Movies

Why The Hunger Games Teaches Us Nothing About Violence

Josh Larsen

There is nothing remarkable about the violence in the movie version of The Hunger Games, an adaptation of the Suzanne Collins novel about an oppressive society that forces teenagers to battle to the death in a televised tournament.

Much of the early conversation surrounding the movie, especially in Christian circles, has centered on the violence in the film: How graphic are the killings? What message can be taken away from the depiction of inflicted pain?

Fair questions, but not ones the film version of The Hunger Games will be helpful in answering. Director Gary Ross – perhaps with a PG-13 rating in mind – offers about as benign a version of the book’s more graphic elements as possible. He’s not exactly dodging the issue, but instead choosing to emphasize the chaos and panic of the fight scenes over the blood and gore.
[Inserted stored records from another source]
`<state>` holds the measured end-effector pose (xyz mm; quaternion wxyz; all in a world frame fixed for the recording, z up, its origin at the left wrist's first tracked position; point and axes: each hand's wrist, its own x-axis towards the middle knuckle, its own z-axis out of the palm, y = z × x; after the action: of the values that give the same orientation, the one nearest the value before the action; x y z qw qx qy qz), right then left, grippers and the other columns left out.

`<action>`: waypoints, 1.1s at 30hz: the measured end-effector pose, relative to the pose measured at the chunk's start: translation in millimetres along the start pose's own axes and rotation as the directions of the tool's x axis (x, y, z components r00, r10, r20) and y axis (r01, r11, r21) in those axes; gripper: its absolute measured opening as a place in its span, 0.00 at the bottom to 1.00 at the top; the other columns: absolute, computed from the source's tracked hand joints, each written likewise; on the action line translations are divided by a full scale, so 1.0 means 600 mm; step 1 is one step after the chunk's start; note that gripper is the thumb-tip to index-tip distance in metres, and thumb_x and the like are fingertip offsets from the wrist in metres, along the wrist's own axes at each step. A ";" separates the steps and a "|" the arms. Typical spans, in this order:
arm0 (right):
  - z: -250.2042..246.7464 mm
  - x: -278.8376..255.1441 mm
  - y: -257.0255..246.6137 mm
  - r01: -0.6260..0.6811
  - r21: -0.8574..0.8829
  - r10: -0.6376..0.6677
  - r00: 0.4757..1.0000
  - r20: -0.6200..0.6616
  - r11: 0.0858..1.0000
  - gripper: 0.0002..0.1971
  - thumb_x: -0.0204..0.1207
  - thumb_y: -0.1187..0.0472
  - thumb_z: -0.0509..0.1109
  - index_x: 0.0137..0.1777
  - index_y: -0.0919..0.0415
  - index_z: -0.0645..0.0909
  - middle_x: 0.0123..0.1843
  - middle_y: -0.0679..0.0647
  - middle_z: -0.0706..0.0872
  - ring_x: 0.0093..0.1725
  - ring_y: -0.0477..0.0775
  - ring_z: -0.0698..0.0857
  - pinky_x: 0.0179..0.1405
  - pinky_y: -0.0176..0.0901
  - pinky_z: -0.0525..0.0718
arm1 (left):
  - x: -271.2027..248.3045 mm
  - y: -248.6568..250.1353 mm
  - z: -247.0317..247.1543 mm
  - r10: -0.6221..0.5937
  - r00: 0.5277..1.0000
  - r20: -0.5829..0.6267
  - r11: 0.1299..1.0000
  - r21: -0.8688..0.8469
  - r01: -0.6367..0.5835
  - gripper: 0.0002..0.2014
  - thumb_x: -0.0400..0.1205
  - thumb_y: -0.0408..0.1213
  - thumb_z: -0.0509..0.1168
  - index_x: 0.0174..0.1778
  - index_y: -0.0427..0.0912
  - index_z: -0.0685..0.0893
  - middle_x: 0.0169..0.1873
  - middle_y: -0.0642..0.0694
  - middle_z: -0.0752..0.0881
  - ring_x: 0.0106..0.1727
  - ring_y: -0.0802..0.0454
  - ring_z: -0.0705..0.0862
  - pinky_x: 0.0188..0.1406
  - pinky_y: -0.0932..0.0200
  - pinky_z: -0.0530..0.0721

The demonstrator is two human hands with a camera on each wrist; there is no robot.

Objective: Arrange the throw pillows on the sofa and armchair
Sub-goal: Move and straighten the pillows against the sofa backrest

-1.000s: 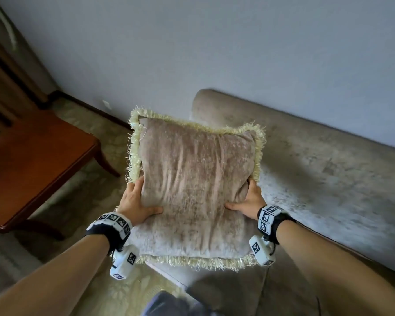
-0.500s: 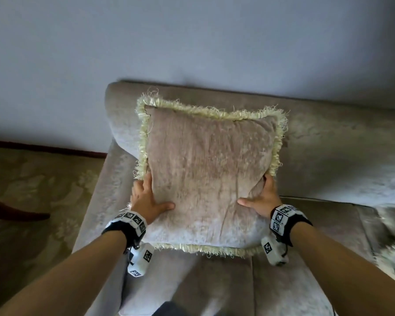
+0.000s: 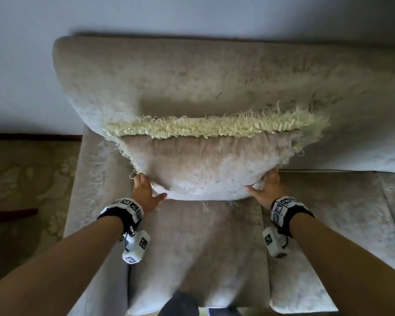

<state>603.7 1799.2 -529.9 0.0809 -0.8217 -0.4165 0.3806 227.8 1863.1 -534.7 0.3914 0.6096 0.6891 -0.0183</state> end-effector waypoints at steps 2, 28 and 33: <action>0.015 0.005 0.006 -0.057 -0.018 0.058 0.995 0.076 0.998 0.62 0.64 0.27 0.73 0.87 0.56 0.43 0.88 0.57 0.50 0.86 0.61 0.54 0.83 0.60 0.60 | 0.004 -0.005 0.005 0.002 1.000 0.002 1.000 0.008 -0.002 0.43 0.72 0.42 0.79 0.73 0.23 0.63 0.71 0.30 0.64 0.75 0.33 0.66 0.75 0.44 0.68; -0.217 -0.337 0.112 -0.174 -0.037 0.174 0.985 0.009 0.984 0.29 0.78 0.54 0.74 0.77 0.59 0.71 0.71 0.59 0.80 0.66 0.60 0.82 0.63 0.47 0.80 | -0.186 0.248 0.046 0.278 0.887 0.369 0.754 0.488 -0.439 0.29 0.83 0.57 0.61 0.78 0.50 0.68 0.74 0.44 0.75 0.72 0.42 0.75 0.69 0.43 0.78; -0.288 -0.450 0.249 -0.217 0.081 0.224 0.969 -0.101 0.973 0.23 0.76 0.55 0.74 0.71 0.56 0.76 0.64 0.56 0.83 0.56 0.55 0.83 0.54 0.44 0.82 | -0.284 0.400 0.092 0.429 0.813 0.393 0.643 0.499 -0.581 0.27 0.82 0.57 0.61 0.75 0.51 0.71 0.70 0.44 0.76 0.70 0.41 0.76 0.65 0.42 0.79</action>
<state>718.3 1533.9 -326.1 0.0894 -0.8792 -0.3038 0.3558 453.3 1756.1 -368.9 0.2475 0.8626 0.3950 -0.1968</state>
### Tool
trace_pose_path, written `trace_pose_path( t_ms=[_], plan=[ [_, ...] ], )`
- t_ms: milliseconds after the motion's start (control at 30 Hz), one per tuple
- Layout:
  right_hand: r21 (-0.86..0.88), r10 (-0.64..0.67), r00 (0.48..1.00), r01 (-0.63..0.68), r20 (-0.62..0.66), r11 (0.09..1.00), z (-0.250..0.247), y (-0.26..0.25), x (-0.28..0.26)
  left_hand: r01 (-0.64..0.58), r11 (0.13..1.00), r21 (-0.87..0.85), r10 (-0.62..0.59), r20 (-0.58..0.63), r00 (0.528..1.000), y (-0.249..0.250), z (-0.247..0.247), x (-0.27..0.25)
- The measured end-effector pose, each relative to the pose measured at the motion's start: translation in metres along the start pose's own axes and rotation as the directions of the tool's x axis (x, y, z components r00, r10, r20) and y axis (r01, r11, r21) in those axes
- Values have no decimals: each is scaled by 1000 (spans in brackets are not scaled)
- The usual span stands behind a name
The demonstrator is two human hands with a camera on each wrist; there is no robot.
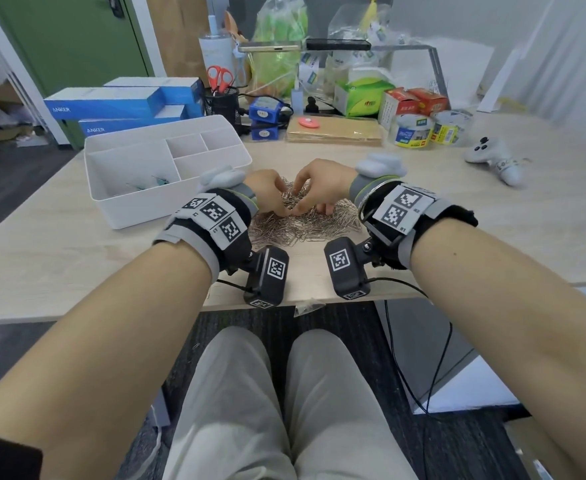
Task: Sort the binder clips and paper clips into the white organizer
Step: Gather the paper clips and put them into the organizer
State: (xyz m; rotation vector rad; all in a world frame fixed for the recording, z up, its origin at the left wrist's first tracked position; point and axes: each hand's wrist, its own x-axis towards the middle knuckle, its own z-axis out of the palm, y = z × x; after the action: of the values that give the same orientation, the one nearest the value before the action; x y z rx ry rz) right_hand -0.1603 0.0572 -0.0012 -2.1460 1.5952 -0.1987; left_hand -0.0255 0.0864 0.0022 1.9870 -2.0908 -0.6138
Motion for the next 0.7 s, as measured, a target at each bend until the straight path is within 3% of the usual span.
trace_pose_path(
  t_ms=[100, 233, 700],
  plan=[
    [20, 3, 1000, -3, -9, 1000, 1, -2, 2, -17, 1000, -5, 17, -27, 999, 2, 1, 0],
    [101, 7, 999, -3, -35, 995, -1, 1, 2, 17, 988, -151, -24, -43, 999, -2, 1, 2],
    [294, -7, 989, 51, -147, 954, -9, -10, 3, 13, 908, -419, -42, -60, 997, -6, -15, 3]
  ],
)
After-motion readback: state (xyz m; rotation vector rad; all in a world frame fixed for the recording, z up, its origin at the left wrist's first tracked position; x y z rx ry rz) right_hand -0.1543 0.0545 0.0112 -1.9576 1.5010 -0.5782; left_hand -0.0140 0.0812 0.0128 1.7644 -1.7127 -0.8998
As copious as it was, violence was never the focus of the first book anyway (I have yet to read books two and three). I found both the novel and the movie to be more interesting as a dystopian warping of our current, reality-show culture, where an insidious combination of obsessive voyeurism and televised exhibitionism has resulted in imago dei-sapping shows such as Big Brother, Fear Factor and The Bachelor. The Hunger Games is an unholy combination of those three series, plus weapons. As with those programs, heroine Katniss Everdeen (Jennifer Lawrence) is forced to mold her identity in false ways during the ceremonial events leading up to the games. Unlike those shows, she’s then forced to fight for her life once the games begin.

The movie is more interesting as a dystopian warping of our current, reality-show culture, where an insidious combination of obsessive voyeurism and televised exhibitionism has resulted in imago dei-sapping shows such as Big Brother, Fear Factor and The Bachelor.

The Hunger Games is a good challenge, then. It forces us to ask how far we are from risking the welfare of our children for televised entertainment. (Or has Jon and Kate Plus 8 already taken us there?) It makes us ask why so many people are willing to damage themselves in the pursuit of fame. It gets us to look in the mirror and ask what we would be willing to watch, and why?

But all of this is independent of the movie’s depiction of violence, which I found to be too careful and couched in too many sci-fi thrills to be taken as any instructive statement. In fact, I wonder if the attempts to find some meaning amidst the movie’s violence isn’t a subconscious attempt - for Christians in particular - to feel comfortable about what might be considered questionable material. After all, should we even be watching a movie about kids killing kids? Certainly finding an anti-violence message buried somewhere makes the prospect more palatable.

Yet I think that doing so would be dressing up a sheep in wolf’s clothing. When it comes to violence, The Hunger Games doesn’t say anything more profound than your average PG-13 action flick. You want kids to wrestle with the reality of violence? Show them something like Saving Private Ryan or Apocalypse Now. The Hunger Games is child’s play in comparison.

What Do You Think?

  • What did you make of the movie's use of violence?
  • Did the book and the movie version emphasize the same themes in the same way?
  • Can films ever be instructive about violence or are they too inherently exciting to work that way?